La déclaration de principes, approuvée à l’unanimité par le conseil d’administration de l’université, découle des inquiétudes des étudiants et des professeurs juifs concernant une montée de l’antisémitisme sur plusieurs campus de l’UC en réponse au récent militantisme étudiant en faveur d’Israël.

Les militants pro-palestiniens des campus, cependant, disent qu’ils expriment simplement une critique légitime d’Israël, qui, selon eux, est mal interprétée, créant un prétexte pour les militants pro-israéliens pour étouffer le côté arabe du débat sur le Proche-Orient.

Les régents ont rejeté un projet de langage qui aurait largement défini l’opposition à Israël comme un sectarisme anti-juif, le conseil d’administration votant à la place pour désapprouver les « formes antisémites d’antisionisme ».

L’action de l’université publique phare de Californie, reflétant un conflit plus large qui se déroule sur les campus universitaires à l’échelle nationale, visait à trouver un équilibre entre la condamnation de l’intolérance et la protection de la liberté d’expression.

Le système UC est considéré comme l’un des établissements d’enseignement supérieur les plus prestigieux du pays, comprenant 10 campus, dont l’Université de Californie à Berkeley et l’Université de Californie à Los Angeles.

Les critiques ont déclaré qu’une condamnation générale de l’antisionisme en tant qu’antisémitisme, telle que contenue dans le projet original, aurait piétiné la liberté académique et ouvert l’université à des litiges coûteux.

Les étudiants pro-palestiniens ont qualifié cette déclaration de dernière d’une série d’efforts visant à museler la critique politique d’Israël, y compris les mouvements étudiants faisant pression pour le dessaisissement ou les boycotts contre l’État juif.

« Nos histoires et nos luttes sont-elles simplement destinées à être reconstruites, oubliées ? » a demandé Omar Zahzah, un étudiant diplômé de l’UCLA dont les proches, a-t-il dit, ont été chassés de chez eux avec la fondation d’Israël en 1948.

Mais les partisans du projet, y compris le régent étudiant Abraham « Avi » Oved, dont les parents sont nés en Israël, ont déclaré que l’antisionisme était devenu une forme contemporaine d’antisémitisme codé politiquement.

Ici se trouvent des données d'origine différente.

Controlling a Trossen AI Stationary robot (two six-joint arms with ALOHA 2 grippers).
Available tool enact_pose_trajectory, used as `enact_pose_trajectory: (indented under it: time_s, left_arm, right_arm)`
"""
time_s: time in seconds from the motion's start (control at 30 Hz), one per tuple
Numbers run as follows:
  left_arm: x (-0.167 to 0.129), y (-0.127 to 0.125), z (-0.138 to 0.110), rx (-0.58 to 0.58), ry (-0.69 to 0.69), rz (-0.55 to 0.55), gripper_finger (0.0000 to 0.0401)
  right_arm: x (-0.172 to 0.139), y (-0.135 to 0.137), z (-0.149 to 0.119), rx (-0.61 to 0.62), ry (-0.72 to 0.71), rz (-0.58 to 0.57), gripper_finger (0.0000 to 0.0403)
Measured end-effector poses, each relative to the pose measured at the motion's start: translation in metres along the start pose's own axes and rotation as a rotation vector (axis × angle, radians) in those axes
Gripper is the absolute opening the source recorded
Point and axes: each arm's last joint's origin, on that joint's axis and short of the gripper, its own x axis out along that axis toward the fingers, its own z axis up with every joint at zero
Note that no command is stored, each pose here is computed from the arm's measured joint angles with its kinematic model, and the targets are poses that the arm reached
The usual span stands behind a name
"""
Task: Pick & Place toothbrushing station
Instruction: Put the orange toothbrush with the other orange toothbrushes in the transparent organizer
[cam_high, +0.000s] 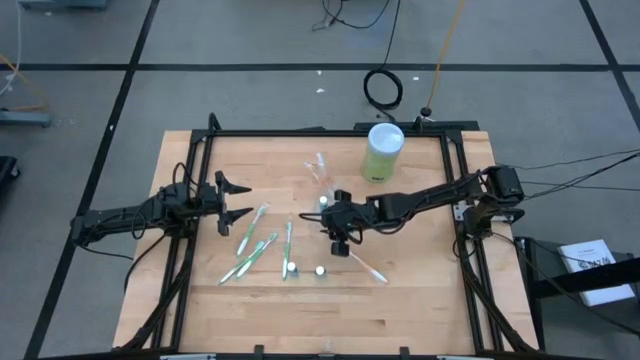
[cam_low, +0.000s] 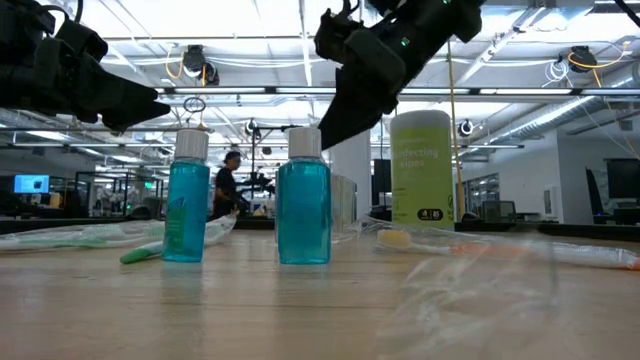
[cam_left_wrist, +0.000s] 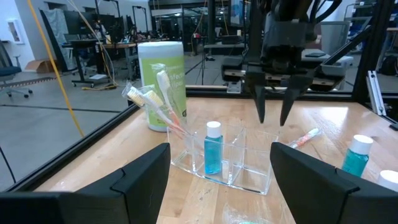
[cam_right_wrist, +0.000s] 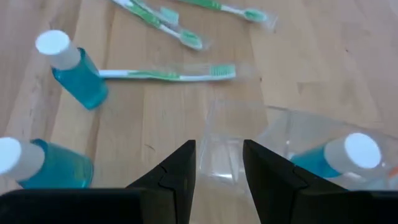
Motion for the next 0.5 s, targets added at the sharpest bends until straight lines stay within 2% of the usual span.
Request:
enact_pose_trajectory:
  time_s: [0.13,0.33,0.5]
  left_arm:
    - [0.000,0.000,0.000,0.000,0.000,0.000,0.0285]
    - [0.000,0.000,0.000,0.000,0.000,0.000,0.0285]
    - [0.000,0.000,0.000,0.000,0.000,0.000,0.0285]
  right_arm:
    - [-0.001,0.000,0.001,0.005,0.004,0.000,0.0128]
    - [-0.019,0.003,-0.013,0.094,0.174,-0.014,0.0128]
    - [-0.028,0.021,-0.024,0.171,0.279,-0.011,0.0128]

De leur point de vue, la rhétorique antisioniste – marquée par des appels à la destruction d’Israël ou à la négation de son droit d’exister – alimente fréquemment des formes plus manifestes de haine antijuive.

Il a cité un exemple dans lequel la phrase « Les sionistes devraient être envoyés à la chambre à gaz » a été griffonnée sur un bâtiment de l’UC Berkeley après une campagne du Sénat étudiant appelant au désinvestissement des universités des entreprises américaines faisant des affaires avec Israël.

Les régents, réunis sur le campus de l’UC à San Francisco, ont finalement adopté une déclaration amendée déclarant : « L’antisémitisme, les formes antisémites d’antisionisme et d’autres formes de discrimination n’ont pas leur place à l’Université de Californie.

Certains étudiants ont déclaré que le langage final confondait toujours une doctrine politique avec un parti pris anti-juif et pouvait supprimer la liberté d’expression.

« L’antisémitisme et l’antisionisme ont très peu à voir l’un avec l’autre », a déclaré Tallie Ben Daniel, coordinatrice du conseil consultatif académique du groupe Jewish Voice for Peace.